Accelerators, the other big new feature in IE8, are designed to help you better interact with whatever web content you’re browsing. When you highlight text on a web page and right-click, you’ll see a list of actions you can take using that content. For example, you can blog it, map it, search it, email it, etc. There are a slew of accelerators to choose from so you can customize this menu to include your favorite services. I particularly like the ones like “Share on Facebook” and “Google Define,” as they both speed up the process of performing online actions which I do nearly every day.
The web slices and accelerators are found in the IE8 add-ons gallery, where they’re grouped along with search providers by category and popularity in well-organized and clean category pages. Each item has a button called “Add to Internet Explorer” which, upon clicking, pops up a window where all you have to do is click an “Add” button to confirm your choice.
Another change that makes browsing faster is the new “Smart Address Bar” which pulls up the addresses and sites from your browsing history as you begin to type – a feature that is a nod to an IE8 competitor, Firefox 3.0. The search box also does the same.
However, the search box has some nifty tricks of its own – and ones that are also unique to IE8, the best perhaps being its capability to do visual searches. Start typing in the search box and along with suggested searches related to your item, you’ll also see images. This is thanks to IE8’s new “visual search” feature which displays images within the search box itself.
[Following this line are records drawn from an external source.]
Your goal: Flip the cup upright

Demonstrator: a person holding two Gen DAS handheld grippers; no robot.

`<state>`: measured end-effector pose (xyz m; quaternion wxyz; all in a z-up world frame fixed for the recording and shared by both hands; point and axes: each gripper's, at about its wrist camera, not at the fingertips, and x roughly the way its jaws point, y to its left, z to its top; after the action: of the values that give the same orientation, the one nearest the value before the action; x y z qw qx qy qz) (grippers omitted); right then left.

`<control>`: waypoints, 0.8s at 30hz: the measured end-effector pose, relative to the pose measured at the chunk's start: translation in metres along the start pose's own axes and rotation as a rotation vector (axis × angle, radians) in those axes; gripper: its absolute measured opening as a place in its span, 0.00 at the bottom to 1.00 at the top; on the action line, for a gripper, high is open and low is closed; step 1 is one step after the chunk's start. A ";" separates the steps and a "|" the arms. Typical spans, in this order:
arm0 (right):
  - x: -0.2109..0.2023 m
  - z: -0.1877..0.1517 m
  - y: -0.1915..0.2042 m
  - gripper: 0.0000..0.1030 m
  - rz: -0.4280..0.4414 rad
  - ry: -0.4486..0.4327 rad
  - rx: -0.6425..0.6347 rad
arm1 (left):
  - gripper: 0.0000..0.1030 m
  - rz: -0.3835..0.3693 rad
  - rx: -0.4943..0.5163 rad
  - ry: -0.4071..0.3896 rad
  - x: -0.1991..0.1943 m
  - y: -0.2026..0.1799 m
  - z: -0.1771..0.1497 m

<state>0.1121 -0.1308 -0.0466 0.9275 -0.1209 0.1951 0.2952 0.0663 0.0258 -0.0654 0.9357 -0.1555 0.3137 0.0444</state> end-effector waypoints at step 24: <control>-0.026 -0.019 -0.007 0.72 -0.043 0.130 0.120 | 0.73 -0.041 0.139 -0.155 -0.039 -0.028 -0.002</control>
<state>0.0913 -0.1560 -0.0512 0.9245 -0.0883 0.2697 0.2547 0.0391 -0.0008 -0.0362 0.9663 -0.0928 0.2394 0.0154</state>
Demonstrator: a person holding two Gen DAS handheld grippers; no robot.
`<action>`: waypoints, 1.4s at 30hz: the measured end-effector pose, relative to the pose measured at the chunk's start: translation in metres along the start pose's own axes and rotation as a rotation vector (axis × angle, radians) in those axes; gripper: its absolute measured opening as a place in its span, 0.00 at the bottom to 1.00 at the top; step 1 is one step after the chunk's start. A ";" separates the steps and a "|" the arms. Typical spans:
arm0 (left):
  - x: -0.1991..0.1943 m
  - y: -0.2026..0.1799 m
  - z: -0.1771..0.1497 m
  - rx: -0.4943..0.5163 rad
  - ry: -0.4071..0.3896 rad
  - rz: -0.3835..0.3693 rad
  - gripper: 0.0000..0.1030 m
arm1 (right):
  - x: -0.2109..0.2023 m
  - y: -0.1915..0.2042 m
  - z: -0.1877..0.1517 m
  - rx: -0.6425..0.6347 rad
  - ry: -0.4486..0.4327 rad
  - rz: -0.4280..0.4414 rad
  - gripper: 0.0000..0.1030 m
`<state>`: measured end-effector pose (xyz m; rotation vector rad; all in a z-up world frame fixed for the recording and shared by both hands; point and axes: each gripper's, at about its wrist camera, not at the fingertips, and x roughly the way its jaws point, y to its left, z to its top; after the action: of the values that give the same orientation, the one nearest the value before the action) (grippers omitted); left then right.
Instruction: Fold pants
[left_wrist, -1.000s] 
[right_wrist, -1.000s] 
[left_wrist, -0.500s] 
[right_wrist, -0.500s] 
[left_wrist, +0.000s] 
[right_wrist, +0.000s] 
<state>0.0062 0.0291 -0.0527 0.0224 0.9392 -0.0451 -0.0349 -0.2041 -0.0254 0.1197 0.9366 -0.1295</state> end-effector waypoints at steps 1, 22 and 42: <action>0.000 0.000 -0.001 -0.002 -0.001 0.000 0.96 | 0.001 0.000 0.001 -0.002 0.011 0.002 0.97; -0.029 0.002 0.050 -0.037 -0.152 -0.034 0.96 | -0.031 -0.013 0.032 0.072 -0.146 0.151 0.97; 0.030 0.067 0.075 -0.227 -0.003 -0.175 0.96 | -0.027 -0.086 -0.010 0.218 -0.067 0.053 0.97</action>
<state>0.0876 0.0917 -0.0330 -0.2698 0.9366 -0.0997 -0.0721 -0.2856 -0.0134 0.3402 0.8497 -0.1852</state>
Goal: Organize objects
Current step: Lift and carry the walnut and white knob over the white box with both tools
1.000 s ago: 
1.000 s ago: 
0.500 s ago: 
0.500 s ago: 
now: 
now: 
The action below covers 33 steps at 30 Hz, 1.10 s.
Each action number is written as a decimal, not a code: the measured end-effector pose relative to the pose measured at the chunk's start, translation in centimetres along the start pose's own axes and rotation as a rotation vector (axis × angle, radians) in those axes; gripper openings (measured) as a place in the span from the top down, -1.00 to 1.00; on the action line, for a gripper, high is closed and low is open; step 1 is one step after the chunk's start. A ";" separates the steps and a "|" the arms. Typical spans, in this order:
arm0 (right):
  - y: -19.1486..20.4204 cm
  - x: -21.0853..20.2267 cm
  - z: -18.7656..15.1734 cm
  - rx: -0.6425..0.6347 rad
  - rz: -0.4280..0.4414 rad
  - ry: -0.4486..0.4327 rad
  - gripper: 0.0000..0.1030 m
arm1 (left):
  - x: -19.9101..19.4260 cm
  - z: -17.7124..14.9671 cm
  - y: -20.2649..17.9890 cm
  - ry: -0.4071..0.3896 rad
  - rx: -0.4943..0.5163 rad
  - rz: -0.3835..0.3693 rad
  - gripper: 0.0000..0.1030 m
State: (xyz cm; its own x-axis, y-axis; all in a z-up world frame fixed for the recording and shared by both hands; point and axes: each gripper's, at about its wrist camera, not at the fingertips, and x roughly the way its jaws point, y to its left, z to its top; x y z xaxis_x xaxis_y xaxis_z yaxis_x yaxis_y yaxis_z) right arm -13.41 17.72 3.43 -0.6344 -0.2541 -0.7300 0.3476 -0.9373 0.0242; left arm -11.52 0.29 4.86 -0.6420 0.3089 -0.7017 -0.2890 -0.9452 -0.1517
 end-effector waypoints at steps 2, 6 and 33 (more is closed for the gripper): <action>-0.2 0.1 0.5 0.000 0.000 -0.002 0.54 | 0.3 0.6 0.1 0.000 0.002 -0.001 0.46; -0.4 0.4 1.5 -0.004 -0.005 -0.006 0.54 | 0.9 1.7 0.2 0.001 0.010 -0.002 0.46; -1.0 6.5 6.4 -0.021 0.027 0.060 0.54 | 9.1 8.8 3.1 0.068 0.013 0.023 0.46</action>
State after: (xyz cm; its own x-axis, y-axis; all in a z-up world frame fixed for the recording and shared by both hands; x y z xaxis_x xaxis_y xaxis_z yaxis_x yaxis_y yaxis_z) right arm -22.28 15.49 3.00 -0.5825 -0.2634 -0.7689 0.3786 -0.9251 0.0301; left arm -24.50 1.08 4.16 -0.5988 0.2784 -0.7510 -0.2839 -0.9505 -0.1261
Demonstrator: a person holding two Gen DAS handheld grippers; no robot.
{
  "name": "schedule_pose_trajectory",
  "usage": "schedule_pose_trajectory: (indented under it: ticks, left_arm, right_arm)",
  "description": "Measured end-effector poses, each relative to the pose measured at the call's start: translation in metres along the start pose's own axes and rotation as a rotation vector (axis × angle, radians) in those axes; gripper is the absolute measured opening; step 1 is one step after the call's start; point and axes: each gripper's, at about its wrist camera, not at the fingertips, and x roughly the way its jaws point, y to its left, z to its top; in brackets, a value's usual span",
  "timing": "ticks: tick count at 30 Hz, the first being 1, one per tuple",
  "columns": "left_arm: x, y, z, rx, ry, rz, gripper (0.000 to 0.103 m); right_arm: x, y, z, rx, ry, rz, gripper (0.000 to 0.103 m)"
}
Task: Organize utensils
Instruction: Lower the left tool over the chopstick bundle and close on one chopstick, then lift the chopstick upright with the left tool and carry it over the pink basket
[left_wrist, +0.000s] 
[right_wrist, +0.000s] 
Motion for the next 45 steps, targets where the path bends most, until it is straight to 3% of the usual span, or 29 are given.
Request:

The search box also lets you quickly switch from one search provider to another, a feature that lets you not only try your search on other search engines (cough, live.com, cough), but also lets you search within particular sites as well. For example, you can click on “Amazon” to search for your keyword on that site or “New York Times” to just search just that online news source. And all you have to do is click the search provider button to re-search - you don’t have to retype your keyword or hit enter – IE8 will just re-run the search for you.
The available sites you can add as search providers are also found on the IE8 Add-ons site. For visual searches, look for Add-ons that identify themselves as “visual search” in their title, like this Wikipedia one or this Freebase one.
Finally, because IE8 is focused on being standards-compliant, pages on the web designed for the less-compliant older versions of IE may display oddly if they haven’t been re-coded for IE8. I haven’t encountered too many occurrences of this since most developers have already made the necessary changes – especially on larger sites run by businesses. But if you stumble upon the occasional, older web page a quick click on the “compatibility button” located next to the Address Bar will re-display page correctly.
With all these new tricks, it’s clear that IE is not only a big improvement over its previous incarnations, it’s now even a worthy competitor to the large number of other browsers out there. For all those who use IE regularly, the upgrade will be a pleasant surprise. And for those who had moved away in favor of other browsers, IE8 has introduced several features that may even win back some of those switchers.
IE8 is available now for users of Windows XP and Vista. A special version for beta testers of Windows 7 will arrive later on with the next update to that OS.